Description of the task:
Print the listing below from its opening line through the line holding "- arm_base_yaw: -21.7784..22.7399", both ends included.

── The data ──

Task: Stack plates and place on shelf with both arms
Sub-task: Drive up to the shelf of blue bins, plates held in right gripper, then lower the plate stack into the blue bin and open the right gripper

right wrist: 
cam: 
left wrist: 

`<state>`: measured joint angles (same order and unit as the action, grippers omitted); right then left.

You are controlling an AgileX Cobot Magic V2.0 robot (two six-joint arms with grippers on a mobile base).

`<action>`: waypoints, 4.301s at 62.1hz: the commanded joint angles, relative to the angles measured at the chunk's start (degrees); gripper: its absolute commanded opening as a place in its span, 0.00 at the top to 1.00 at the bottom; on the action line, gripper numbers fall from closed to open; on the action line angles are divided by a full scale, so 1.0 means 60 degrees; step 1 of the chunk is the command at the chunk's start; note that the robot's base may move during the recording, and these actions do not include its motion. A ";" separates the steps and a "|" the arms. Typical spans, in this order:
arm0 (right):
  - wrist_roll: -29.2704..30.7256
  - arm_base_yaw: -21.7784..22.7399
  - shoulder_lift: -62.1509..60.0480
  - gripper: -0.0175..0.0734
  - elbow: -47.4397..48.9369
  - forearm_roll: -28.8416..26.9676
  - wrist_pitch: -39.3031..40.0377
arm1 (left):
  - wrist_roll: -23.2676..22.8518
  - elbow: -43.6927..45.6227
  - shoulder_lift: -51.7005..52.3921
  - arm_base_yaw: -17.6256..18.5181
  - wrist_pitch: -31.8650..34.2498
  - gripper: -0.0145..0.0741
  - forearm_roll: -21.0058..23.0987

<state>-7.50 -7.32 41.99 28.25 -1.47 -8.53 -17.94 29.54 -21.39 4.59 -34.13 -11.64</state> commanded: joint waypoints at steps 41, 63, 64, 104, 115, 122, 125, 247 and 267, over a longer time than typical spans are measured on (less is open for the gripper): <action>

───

Task solution:
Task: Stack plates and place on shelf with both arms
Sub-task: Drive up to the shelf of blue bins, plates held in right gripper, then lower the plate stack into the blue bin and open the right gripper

right wrist: 
cam: 
left wrist: 

`<state>`: measured joint angles (same order and unit as the action, grippers omitted); right then left.

You are controlling an AgileX Cobot Magic V2.0 robot (two six-joint arms with grippers on a mobile base).

`<action>`: waypoints, 4.301s at 62.1hz: the commanded joint angles, relative to the angles measured at the chunk's start (degrees); gripper: its absolute commanded opening as a place in its span, 0.00 at the top to 1.00 at the bottom; on the action line, gripper numbers fall from closed to open; on the action line angles are divided by a full scale, so 1.0 means 60 degrees; step 1 of the chunk is the command at the chunk's start; note that the robot's base may move during the recording, and these actions do not include its motion. A ";" separates the steps and a "|" the arms. Typical spans, in this order:
arm0 (right):
  - wrist_roll: -29.2704..30.7256
  - arm_base_yaw: -21.7784..22.7399

No further answer is required.